Copyright Licensing Agreement
| Updated: Jan 13, 2022 | Category: Copyright

Copyright is a legal or official term used to describe the rights that creators have over their artistic works & literary works. Works covered by Copyright range from music, paintings, films, computer programs, maps, databases, technical drawings, and advertisements. The Copyright Law not only safeguards but also gives the exclusive rights covered in the creator of a copyrighted work by virtue of their labour & investment. Hence, the content creator can reap the benefits from their work by generating wealth through the mode of licenses and assignments to maximise incentivisation. In this write-up, we will discuss Copyright Licensing Agreement and its clauses.

What is Copyright Licensing?

Copyright Licensing is a mode of transferring rights for the utilisation of the copyrighted work, without which any act done would be equivalent to violation or infringement. The transfer of rights could relate to the right of publishing, making translations, broadcasting, etc., or a combination thereof. The right may be created in a pre-existing work or in a work that is yet to come into existence on a prescribed date.
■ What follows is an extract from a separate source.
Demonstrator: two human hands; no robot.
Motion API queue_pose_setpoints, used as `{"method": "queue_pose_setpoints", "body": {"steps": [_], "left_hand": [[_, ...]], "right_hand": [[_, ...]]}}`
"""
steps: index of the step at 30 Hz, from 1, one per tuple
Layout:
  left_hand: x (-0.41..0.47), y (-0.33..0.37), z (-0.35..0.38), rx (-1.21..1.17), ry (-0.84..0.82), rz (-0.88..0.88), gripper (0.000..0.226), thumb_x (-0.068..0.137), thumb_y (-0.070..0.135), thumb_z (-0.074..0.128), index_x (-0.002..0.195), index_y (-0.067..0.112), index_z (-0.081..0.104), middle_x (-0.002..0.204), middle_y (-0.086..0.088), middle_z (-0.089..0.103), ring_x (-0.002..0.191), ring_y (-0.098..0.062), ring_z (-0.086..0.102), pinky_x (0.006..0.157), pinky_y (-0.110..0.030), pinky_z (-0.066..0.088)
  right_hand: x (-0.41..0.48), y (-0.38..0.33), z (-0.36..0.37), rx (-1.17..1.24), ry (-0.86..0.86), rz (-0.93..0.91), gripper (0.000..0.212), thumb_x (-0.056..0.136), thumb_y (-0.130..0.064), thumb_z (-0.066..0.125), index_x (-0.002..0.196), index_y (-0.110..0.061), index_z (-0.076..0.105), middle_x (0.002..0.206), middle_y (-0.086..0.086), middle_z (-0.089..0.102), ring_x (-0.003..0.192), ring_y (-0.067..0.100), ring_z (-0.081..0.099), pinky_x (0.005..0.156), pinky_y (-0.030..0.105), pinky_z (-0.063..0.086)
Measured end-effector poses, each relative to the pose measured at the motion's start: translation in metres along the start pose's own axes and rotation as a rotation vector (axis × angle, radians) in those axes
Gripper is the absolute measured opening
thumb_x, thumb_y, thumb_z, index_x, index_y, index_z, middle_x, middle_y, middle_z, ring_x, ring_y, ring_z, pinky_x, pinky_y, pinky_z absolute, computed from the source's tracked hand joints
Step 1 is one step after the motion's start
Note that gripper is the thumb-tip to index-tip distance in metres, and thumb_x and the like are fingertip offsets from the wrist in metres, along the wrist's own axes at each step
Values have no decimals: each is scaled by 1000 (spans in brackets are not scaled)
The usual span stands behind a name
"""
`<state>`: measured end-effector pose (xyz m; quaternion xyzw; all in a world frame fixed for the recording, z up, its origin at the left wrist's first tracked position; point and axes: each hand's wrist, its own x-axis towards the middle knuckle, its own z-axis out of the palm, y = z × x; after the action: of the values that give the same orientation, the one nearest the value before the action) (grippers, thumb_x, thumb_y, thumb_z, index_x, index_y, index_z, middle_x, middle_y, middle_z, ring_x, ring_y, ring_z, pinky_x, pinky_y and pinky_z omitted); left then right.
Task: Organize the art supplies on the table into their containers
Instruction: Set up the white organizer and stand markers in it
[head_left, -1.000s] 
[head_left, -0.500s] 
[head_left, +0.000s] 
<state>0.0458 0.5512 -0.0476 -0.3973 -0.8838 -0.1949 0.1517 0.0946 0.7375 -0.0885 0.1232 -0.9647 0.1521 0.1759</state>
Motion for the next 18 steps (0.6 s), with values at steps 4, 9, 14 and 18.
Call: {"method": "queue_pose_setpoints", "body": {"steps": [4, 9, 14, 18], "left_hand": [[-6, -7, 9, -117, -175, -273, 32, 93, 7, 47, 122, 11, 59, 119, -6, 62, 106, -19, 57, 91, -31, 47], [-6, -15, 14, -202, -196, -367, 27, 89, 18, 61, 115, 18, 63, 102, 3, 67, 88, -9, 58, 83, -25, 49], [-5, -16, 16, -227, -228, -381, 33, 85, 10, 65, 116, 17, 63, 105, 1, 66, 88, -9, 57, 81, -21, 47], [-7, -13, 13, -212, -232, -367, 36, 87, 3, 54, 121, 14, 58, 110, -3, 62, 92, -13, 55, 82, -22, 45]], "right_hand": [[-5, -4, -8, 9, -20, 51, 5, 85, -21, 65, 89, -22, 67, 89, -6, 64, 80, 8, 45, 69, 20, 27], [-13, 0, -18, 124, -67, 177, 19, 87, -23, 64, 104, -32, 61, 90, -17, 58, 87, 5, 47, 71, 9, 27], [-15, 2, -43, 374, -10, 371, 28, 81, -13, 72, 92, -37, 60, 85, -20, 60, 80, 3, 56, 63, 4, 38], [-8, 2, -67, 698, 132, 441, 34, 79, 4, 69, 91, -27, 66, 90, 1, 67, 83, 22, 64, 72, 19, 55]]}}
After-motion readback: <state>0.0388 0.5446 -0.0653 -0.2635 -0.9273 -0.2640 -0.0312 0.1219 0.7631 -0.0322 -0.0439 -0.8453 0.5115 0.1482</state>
Hence, it’s a transfer of precise interest for a predetermined duration in turn of compensation for the mutual benefit of the Copyright owner, known as the Licensee and the party to whom the right is transferred, known as the Licensor.

Hence, Copyright Licenses can either be exclusive or non-exclusive, and the exclusive license gives only the Licensee the right or authority to use the copyrighted work for the length of the agreement while restraining other companies from exercising such rights. Equally, where a non-exclusive license is provided, the same right transferred to the Licensee can be exercised by other legal parties simultaneously.

Why is the Copyright Licensing agreement Necessary?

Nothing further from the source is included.